During offline discussions, two questions already came up that I want to repeat here.

Should async.region capture explicitly?

This is mostly a matter of lowering convenience vs. making rewrites of the IR harder. When capturing implicitly, it is easier to move code into async regions. However, when lowering, one needs to identify free uses of the region. As the latter is available as a helper function, not capturing explicitly seems preferable.

Should an async.region be allowed to return multiple tokens?

In its current form, the async.region synchronizes all contained async operations before completing. However, there are use-cases where one would want a region to complete partially once some of its results are available. At the limit, this yields a representation where every returned or written to memref has its own token, creating a lot of dependency values. A more natural way to represent this might be to split the async.region into pieces so that intermediate results are returned by their own region.

Notes

[^1]:
Users of the GPU dialect have expressed interest to research how to extract concurrency from their workloads at the high level that is beneficial for performance.

[^2]:
Technically, the asynchronous IR might not be a set of actual operations and rather consist of a couple of interfaces that optimization can query and using dialects (like TFRT, GPU, OpenMP, etc.) can implement.

This is precisely the concurrency model I have in IREE, so I’m a fan :slight_smile:
In IREE we effectively allow async.regions to be nested so you can model async tasks that themselves have subtasks that may be executing in a different concurrency domain (the mapping is that flow.stream is the outer concurrency scope and then dispatch regions are the inner concurrency scopes).

FYI, We’ve been looking at a dialect which is similar, but which would model multiple devices with different dispatch queues.

I’d be interested in hearing more about that @stephenneuendorffer! The intent with the IREE flow dialect is that it could be a target for that but I haven’t fully fleshed it out yet and have been hoping that there was a higher level dialect that could be lowered into it (whether this proposal, what you’re working on, or some hybrid). Device placement, queue placement, and concurrency are all intertwined and modeling things separately creates a bunch of nasty phase ordering and cost modeling issues.

Agreed that there are challenges handling multiple devices. My sense is that the flow dialect doesn’t have an explicit notion of devices, so it would have to get lowered into another dialect that does represent devices and their event dependencies. Our particular interest is in modeling data movement explicitly… So 3 jobs might be enqueued to 3 devices. The first device computes into buffer A. The second device (a DMA) moves the data from buffer A to buffer B, where the third device computes on it. The ordering dependency between these jobs needs to get explicitly represented.

Awesome!
We’re working on TFRT as our current target, but wanted something that generalizes at a layer above and having input from you about how this can map to Flow on this is a critical aspect to me.

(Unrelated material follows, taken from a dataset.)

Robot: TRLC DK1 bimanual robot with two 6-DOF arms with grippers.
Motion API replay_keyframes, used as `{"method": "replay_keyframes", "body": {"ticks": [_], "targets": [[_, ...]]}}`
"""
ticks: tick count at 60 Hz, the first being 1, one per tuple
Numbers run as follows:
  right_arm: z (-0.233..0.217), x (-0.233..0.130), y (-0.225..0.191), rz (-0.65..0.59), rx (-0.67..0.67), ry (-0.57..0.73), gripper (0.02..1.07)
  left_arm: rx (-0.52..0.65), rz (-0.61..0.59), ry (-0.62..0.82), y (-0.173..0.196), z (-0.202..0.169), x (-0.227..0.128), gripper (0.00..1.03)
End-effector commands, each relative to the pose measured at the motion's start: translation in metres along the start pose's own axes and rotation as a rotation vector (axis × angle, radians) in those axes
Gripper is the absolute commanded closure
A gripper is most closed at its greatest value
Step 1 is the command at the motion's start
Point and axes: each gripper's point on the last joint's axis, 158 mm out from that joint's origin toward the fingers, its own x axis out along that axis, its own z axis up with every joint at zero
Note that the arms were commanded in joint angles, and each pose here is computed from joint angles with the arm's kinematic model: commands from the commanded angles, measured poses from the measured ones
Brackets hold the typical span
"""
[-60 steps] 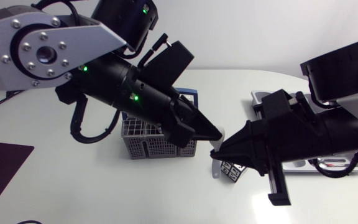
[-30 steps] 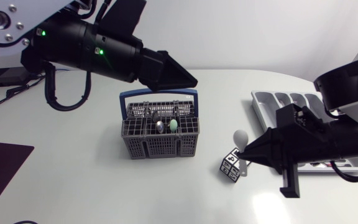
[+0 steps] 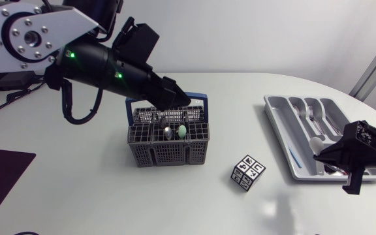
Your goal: Transfer all utensils from the basket to the drawer tray.
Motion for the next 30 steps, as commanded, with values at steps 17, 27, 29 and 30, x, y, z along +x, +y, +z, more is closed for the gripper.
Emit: {"method": "replay_keyframes", "body": {"ticks": [17, 27, 29, 30], "targets": [[-0.079, -0.009, -0.066, -0.15, -0.114, 0.162, 1.01, 0.037, 0.052, 0.084, 0.009, -0.029, 0.016, 0.52], [-0.11, -0.005, -0.083, -0.179, -0.134, 0.232, 1.01, 0.049, 0.073, 0.11, 0.014, -0.038, 0.02, 0.52], [-0.115, -0.004, -0.086, -0.191, -0.145, 0.25, 1.01, 0.051, 0.075, 0.112, 0.015, -0.039, 0.02, 0.52], [-0.118, -0.003, -0.087, -0.198, -0.151, 0.26, 1.01, 0.052, 0.078, 0.114, 0.016, -0.04, 0.02, 0.52]]}}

What if instead of returning tuples of value + token

... -> (tensor<32x32xf32>, !async.token)

async regions will return async values?

... -> async.value<tensor<32x32xf32>>

and async.token will be an “alias” for async.value<>. Is it any fundamental reason not to do that?

Then instead of returning multiple tokens, async region can return multipe async values that potentially could become ready at different points in time. In the TFRT world this is required for example for FusedBatchNorm kernel, it has three outputs, they all share small computation in the beginning, but after that they are independent.

Great! I hope we can evolve this proposal so it can target IREE as a runtime, too. After all, that is why I’d like to have this in MLIR core and not be TFRT specific.

This is modeled in this proposal by having the outer scope in async.region and the inner scope handled by the device dialect. However, there is no reason why async.region could not be nested. We also have async.func that provides yet another level of asynchronicity. I’d expect that different runtimes will allow for different nesting levels.

I have been wondering whether device placement should be orthogonal or whether it has to be built into the async model. Abstractly, it does not matter on which device code runs to reason about whether it potentially runs concurrently. But I agree with @benvanik that one likely wants to take resource constraints into account when planning concurrency and doing device mapping. So these are not separate in that sense.

Still, would it be a good enough solution if device placement was, e.g., an attribute on async.region or maybe even a concept in the lower level dialects (like the GPU dialect could have a notion of device) and then later passes would take this into account and rewrite the IR? Or is it preferable to create the device mapping early on?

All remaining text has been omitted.